━━ INPUT DATA ━━

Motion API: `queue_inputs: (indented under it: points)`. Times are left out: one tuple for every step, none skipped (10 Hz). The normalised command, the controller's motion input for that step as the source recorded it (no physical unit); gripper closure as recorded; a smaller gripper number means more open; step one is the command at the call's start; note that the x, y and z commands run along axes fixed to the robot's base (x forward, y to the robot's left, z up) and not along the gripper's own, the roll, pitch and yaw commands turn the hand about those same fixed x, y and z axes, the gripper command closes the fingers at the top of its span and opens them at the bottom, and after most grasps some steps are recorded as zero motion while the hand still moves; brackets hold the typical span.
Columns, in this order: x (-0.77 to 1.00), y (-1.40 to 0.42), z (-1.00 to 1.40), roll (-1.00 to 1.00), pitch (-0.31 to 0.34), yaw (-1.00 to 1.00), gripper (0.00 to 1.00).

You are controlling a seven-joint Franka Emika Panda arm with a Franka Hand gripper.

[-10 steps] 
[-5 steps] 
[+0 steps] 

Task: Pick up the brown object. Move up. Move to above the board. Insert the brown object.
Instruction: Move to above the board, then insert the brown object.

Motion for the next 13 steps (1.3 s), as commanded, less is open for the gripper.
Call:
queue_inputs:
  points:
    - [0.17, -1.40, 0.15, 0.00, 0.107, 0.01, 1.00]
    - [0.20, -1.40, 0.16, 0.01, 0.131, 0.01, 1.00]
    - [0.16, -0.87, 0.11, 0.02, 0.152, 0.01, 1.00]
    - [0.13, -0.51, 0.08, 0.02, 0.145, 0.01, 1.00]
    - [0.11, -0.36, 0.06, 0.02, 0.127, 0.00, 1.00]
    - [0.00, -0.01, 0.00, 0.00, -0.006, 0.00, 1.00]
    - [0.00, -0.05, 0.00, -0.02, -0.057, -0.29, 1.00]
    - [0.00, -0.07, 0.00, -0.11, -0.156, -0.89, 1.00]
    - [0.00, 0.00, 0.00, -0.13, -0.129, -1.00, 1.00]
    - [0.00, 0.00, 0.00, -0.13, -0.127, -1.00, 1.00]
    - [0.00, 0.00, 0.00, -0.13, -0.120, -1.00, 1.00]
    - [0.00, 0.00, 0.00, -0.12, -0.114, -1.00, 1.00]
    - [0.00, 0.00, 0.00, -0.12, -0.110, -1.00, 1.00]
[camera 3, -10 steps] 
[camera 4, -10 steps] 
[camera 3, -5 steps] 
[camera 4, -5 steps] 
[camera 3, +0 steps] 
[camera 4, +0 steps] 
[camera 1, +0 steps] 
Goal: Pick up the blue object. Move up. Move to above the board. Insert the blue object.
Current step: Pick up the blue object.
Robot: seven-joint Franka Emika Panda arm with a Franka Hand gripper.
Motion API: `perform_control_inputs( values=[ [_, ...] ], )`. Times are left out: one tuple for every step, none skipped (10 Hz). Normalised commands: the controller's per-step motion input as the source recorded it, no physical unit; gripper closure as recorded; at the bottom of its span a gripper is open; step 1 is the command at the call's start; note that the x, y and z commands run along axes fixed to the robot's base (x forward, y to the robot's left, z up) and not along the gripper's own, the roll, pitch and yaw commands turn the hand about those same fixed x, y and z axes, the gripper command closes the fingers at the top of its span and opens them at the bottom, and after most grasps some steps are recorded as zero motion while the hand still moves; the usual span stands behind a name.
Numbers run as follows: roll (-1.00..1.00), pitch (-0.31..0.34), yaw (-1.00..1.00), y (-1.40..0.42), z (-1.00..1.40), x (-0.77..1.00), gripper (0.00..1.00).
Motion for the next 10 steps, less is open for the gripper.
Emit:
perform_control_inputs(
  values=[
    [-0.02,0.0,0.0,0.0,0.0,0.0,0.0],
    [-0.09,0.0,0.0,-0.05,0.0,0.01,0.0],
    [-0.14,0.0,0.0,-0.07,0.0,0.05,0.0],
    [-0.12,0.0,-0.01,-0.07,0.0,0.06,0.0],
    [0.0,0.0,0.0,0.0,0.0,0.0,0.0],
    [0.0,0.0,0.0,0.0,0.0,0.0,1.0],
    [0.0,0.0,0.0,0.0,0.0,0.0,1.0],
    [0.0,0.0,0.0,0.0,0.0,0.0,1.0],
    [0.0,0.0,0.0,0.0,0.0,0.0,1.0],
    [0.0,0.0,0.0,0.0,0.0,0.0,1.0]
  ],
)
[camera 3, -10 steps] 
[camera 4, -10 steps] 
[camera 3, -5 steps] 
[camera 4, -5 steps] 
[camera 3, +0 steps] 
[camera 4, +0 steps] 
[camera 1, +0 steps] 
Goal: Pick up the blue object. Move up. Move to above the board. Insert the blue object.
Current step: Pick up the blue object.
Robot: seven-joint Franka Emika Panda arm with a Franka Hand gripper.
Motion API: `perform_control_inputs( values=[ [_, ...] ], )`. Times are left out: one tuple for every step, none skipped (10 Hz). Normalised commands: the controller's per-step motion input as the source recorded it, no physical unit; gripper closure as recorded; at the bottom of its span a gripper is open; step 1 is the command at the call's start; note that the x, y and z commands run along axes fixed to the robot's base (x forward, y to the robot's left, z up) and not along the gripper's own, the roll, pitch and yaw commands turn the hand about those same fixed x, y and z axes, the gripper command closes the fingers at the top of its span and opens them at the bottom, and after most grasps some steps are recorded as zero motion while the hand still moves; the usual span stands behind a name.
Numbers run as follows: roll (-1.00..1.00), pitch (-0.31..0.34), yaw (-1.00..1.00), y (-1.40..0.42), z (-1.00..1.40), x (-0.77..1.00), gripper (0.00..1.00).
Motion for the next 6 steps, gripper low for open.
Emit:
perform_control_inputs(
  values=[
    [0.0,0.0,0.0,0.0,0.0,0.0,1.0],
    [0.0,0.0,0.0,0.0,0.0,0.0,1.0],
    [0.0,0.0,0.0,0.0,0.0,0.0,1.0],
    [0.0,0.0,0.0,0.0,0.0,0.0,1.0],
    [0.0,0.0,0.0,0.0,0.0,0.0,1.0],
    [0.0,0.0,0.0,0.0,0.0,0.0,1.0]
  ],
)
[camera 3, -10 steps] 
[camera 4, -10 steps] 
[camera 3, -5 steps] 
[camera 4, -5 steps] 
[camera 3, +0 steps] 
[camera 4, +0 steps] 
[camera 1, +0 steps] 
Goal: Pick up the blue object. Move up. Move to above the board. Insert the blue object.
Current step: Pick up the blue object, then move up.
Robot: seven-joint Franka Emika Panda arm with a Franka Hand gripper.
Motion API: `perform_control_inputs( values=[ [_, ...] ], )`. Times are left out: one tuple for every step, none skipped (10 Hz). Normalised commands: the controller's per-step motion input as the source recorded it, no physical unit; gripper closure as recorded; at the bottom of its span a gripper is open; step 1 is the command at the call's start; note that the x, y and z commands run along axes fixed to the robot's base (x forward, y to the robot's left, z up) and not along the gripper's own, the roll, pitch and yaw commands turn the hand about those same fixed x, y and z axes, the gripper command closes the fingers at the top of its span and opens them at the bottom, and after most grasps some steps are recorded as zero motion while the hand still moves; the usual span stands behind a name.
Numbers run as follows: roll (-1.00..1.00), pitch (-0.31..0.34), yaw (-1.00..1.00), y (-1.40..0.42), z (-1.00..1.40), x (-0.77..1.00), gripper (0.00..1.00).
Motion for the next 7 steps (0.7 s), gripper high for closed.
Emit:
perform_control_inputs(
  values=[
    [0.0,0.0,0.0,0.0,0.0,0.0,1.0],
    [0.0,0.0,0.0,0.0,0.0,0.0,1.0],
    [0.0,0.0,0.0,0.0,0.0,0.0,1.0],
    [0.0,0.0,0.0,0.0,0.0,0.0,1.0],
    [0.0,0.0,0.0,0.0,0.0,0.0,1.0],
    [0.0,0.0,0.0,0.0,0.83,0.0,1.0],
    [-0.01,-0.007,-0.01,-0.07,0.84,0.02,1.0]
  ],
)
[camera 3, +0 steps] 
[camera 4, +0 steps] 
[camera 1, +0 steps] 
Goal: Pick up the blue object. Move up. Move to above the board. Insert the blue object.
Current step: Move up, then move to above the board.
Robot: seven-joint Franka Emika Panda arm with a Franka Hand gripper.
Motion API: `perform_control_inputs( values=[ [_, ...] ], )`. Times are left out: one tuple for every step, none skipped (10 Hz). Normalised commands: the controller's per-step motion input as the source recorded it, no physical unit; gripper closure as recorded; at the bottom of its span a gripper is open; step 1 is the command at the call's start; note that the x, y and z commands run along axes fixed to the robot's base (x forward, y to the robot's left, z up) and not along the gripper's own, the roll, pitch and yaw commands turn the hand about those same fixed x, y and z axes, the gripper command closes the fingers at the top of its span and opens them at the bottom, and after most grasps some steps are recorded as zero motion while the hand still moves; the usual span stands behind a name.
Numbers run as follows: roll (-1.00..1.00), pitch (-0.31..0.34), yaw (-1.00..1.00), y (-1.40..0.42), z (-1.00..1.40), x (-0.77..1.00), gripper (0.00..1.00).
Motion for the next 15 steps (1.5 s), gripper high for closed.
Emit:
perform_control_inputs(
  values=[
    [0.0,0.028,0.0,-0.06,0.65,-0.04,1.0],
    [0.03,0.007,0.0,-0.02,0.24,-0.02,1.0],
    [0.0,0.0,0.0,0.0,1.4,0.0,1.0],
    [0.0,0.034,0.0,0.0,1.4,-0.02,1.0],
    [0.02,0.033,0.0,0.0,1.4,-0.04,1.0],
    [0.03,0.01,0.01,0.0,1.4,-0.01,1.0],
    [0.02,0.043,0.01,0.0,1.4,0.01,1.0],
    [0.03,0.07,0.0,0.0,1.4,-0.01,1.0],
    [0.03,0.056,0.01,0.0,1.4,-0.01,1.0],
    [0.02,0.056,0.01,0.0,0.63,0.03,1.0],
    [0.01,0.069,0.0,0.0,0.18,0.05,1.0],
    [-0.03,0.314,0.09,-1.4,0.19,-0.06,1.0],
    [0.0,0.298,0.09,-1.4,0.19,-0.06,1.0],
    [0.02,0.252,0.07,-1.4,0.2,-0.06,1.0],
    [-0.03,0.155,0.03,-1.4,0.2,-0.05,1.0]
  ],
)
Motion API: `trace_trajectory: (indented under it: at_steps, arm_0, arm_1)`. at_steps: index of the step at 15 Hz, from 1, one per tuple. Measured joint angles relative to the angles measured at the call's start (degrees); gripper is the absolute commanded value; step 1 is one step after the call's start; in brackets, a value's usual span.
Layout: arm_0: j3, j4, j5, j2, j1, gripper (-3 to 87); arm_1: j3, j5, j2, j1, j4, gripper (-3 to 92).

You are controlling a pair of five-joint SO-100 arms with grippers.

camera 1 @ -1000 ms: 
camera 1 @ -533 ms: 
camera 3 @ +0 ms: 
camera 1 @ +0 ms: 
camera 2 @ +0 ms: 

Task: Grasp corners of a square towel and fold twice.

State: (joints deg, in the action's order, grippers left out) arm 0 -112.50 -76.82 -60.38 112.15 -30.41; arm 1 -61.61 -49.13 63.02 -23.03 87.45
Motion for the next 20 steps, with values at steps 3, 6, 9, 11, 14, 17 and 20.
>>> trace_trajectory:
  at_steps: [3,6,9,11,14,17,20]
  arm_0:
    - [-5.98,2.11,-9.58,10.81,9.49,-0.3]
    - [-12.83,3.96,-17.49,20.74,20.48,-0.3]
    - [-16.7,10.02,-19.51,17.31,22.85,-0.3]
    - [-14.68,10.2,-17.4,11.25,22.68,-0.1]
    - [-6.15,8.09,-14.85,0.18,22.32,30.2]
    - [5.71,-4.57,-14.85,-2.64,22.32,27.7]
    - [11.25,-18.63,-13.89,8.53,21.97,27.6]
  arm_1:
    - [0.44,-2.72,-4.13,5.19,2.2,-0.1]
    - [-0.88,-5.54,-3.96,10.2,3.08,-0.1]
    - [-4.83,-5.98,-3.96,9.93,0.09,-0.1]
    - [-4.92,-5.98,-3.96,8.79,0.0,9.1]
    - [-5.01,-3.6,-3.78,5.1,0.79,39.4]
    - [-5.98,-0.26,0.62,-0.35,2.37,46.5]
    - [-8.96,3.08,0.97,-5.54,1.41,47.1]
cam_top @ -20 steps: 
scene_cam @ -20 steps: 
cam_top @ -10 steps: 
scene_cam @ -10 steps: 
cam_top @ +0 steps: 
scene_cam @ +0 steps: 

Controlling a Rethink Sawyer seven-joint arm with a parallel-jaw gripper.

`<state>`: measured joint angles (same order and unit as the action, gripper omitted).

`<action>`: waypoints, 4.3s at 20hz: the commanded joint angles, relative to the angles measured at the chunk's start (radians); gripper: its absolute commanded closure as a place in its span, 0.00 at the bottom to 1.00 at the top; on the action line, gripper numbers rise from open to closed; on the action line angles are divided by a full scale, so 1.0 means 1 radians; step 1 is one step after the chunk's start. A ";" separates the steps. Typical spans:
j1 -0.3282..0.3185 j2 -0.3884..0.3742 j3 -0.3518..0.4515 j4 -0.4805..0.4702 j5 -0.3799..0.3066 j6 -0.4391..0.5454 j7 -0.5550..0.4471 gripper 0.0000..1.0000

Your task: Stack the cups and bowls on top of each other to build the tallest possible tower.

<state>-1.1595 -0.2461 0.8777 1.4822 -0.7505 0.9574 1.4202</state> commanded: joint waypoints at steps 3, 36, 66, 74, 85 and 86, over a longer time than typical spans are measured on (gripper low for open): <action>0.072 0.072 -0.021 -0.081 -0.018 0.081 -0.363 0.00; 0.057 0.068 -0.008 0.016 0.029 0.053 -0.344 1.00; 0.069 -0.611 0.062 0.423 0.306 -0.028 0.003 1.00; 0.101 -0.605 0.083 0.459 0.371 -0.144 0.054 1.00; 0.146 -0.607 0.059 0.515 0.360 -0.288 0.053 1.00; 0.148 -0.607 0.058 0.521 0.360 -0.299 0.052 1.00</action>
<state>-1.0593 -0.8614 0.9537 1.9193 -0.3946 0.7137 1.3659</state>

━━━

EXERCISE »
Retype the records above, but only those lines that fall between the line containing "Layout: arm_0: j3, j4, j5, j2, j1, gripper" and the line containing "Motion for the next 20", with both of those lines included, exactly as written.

TASK SOLUTION »
Layout: arm_0: j3, j4, j5, j2, j1, gripper (-3 to 87); arm_1: j3, j5, j2, j1, j4, gripper (-3 to 92).

You are controlling a pair of five-joint SO-100 arms with grippers.

camera 1 @ -1000 ms: 
camera 1 @ -533 ms: 
camera 3 @ +0 ms: 
camera 1 @ +0 ms: 
camera 2 @ +0 ms: 

Task: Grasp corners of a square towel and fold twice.

State: (joints deg, in the action's order, grippers left out) arm 0 -112.50 -76.82 -60.38 112.15 -30.41; arm 1 -61.61 -49.13 63.02 -23.03 87.45
Motion for the next 20 steps, with values at steps 3, 6, 9, 11, 14, 17 and 20.

Nothing remains to be added to the output.